[[ SOURCE DATA, beginning ]]
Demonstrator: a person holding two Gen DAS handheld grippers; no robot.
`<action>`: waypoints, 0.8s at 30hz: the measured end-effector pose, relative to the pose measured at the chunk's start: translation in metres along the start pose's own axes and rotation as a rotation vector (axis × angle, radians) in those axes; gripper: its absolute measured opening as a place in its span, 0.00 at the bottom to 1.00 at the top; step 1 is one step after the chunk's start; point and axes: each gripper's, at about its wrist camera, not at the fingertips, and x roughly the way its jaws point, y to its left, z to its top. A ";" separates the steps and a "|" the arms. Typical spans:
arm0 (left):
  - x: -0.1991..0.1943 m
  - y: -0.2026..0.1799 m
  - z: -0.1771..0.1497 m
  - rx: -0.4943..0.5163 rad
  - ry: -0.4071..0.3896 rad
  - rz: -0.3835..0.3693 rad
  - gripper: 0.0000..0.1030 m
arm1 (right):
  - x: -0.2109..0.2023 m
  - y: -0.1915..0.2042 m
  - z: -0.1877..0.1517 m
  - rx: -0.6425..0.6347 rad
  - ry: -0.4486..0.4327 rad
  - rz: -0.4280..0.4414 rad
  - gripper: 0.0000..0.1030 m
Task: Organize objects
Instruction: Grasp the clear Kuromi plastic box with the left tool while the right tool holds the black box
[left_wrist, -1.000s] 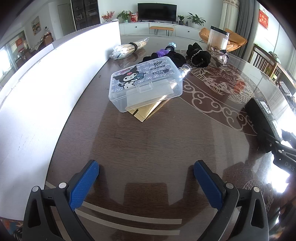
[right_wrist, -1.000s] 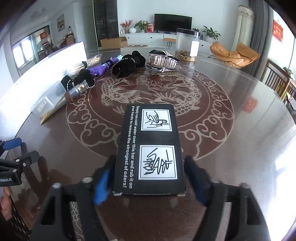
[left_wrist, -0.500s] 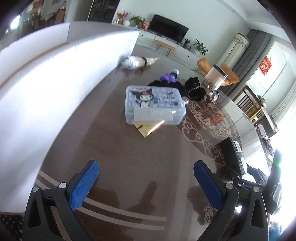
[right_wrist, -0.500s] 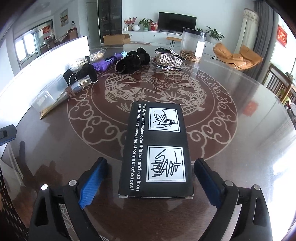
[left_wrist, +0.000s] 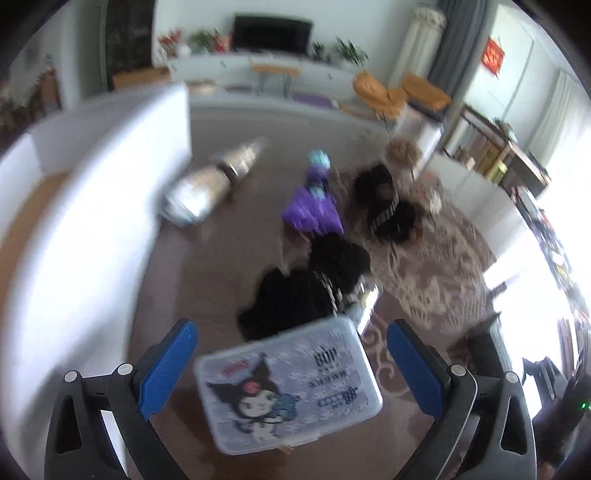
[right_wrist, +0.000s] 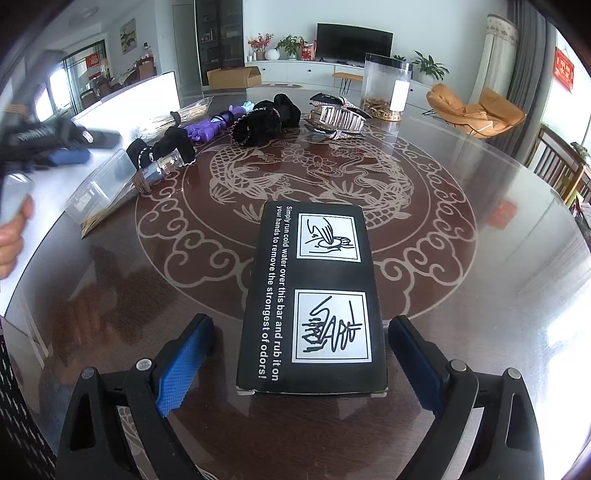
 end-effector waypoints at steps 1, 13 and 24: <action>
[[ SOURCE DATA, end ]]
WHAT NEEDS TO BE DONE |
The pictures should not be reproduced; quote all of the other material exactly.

RESULT OF THIS TASK |
Demonstrator: a person holding two Gen DAS handheld grippers; no robot.
`<action>`: waypoints, 0.8s at 30hz: the measured end-effector pose, relative to the pose measured at the chunk's start: translation in metres along the start pose's own axes and rotation as a rotation vector (axis × angle, radians) in those axes; gripper: its absolute measured opening as a place in its span, 0.00 at the bottom to 1.00 at the top; step 1 is one step after the chunk's start; point and axes: each gripper's, at about its wrist camera, not at the fingertips, and x roughly the way its jaws point, y to its left, z to its top. A ";" separates the steps and a "|" the arms. Typical spans:
arm0 (left):
  - x: -0.1991..0.1943 m
  - y: -0.2026..0.1799 m
  - z: -0.1771..0.1497 m
  - rx: -0.4943..0.5163 rad
  - ry: -0.4071..0.3896 rad
  - rz: -0.3835..0.3693 rad
  - gripper: 0.0000..0.1030 m
arm1 (right):
  - x: -0.2109..0.2023 m
  - y: -0.1915..0.2042 m
  - z: -0.1877..0.1517 m
  - rx: -0.6425..0.6347 rad
  - ry: -0.4486..0.4327 rad
  - rz: -0.4280..0.4414 rad
  - gripper: 0.0000..0.1030 m
Task: Organize objects
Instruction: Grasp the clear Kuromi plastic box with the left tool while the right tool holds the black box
[left_wrist, -1.000s] 
[right_wrist, -1.000s] 
[left_wrist, -0.500s] 
[right_wrist, -0.500s] 
[left_wrist, +0.000s] 
[right_wrist, +0.000s] 
 end-effector waypoints at steps 1, 13 and 24: <action>

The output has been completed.